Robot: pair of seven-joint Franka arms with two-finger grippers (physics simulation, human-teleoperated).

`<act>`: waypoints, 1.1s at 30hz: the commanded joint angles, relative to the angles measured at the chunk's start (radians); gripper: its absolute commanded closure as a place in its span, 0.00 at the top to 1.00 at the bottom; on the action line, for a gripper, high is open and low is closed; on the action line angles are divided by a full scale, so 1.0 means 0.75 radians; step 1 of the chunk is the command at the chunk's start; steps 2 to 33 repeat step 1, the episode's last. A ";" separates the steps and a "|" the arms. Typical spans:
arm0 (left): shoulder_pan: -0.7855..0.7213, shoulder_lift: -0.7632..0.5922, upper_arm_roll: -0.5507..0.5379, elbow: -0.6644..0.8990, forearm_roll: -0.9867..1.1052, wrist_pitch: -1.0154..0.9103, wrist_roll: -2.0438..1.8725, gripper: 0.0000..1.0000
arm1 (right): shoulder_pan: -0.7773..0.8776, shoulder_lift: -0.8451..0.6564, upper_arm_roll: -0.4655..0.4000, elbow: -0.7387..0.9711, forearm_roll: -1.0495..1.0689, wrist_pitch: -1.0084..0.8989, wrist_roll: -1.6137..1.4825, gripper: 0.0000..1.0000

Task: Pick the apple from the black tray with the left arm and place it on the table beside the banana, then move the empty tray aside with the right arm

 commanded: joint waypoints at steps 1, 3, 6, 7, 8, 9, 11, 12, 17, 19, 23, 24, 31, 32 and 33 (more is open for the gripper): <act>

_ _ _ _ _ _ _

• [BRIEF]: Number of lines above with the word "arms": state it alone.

• [TASK RESULT]: 2